If it goes to a court decision due to unresolved conflicts, the court will usually hear the children out, if they are old enough, and make decision based on the welfare of the children. These decisions are usually made after more in-depth understanding, possibly through interviews conducted by social workers.
The joint guardian appointed in the Will can still let the surviving spouse take care of the children on a daily basis and just be involved in long term decisions of the children. This is especially so if the surviving spouse has a good relationship with the children and is a good parent. A breakdown in the marriage does not necessary implies one party is a bad parent.
LG: What if both parents pass away and both parties have a different guardians appointed in their respective Wills?
Kim: The law does provide for such a scenario. The guardians appointed by both the respective parties in their separate Wills will act jointly together.
LG: What other considerations should divorced parents pay attention to with regards to guardianship of the kids?
Kim: The divorcee also should note that the guardians need not necessarily be the trustee in the Will. The role and responsibility of the trustee are quite different. The role of the trustee is to distribute the estate of the testator which shall include what is set aside for the children within his/ her estate, based on the intentions stated in the Will.
For example, the joint guardian appointed in the Will is the sister of the mother, while the trustee for the estate can be the brother of the mother or a professional trustee company like Precepts Trustee.
HH: One frequent mistake or misconception is to word the Will such that monies are given to the guardians, instead of the children!
LG: This does not really make sense. Why do testators make such decisions?
HH: Some testators think that in their Wills, they should give the monies to the guardians and then the guardians will do what is necessary for their children. Their concern is that if they give the monies to the children, the ex-spouse will take it away from the children. So, they choose to will their monies to the guardians instead, expecting the guardian to know what to do. There can be risk in this approach. For example, if the guardian passes away, these monies will belong to the guardian’s estate. Or the guardian can misuse the monies, become bankrupted or be divorced.
The better way is to have the monies provided for the children in the Will through a testamentary trust.
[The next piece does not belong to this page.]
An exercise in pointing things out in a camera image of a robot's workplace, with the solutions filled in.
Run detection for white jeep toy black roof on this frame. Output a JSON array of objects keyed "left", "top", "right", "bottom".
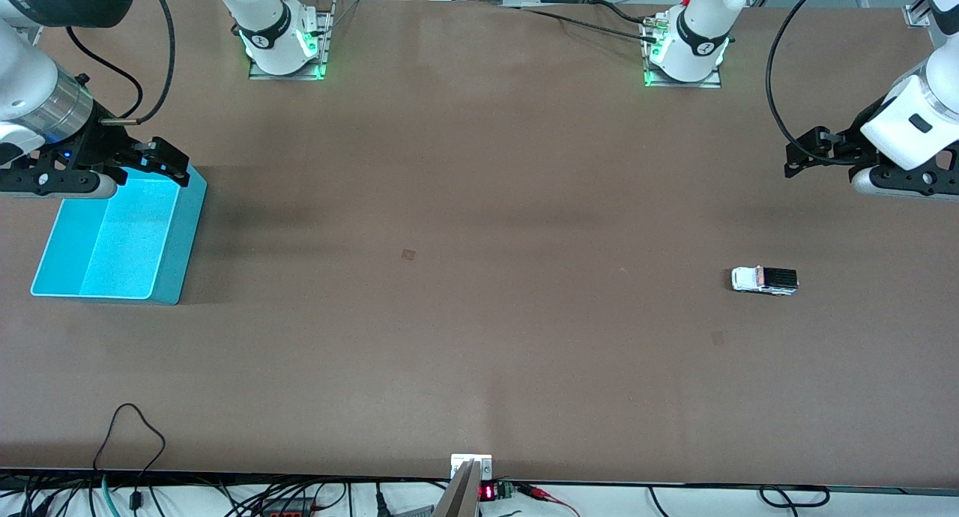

The testamentary trust will be managed by the trustee specifically for the kid’s maintenance, education, insurance and holidays expenses.
There should also be a separate provision to provide a token sum for the guardian’s thankless task of taking care of the children on behalf of the testator. An annual token sum can be provided to the guardians if they are managing the daily needs of the children.
Sometimes there are challenges when the testator’s side of the family do not get along well with the surviving spouse who now has the child’s daily care. The divorce may have resulted from the breakdown in trust in the relationship concerning poor financial habits of one party. Hence the trustee must deal with the passing of monies on regular basis meant for the children but in the hands of the ex-spouse who lack financial maturity to handle moneys.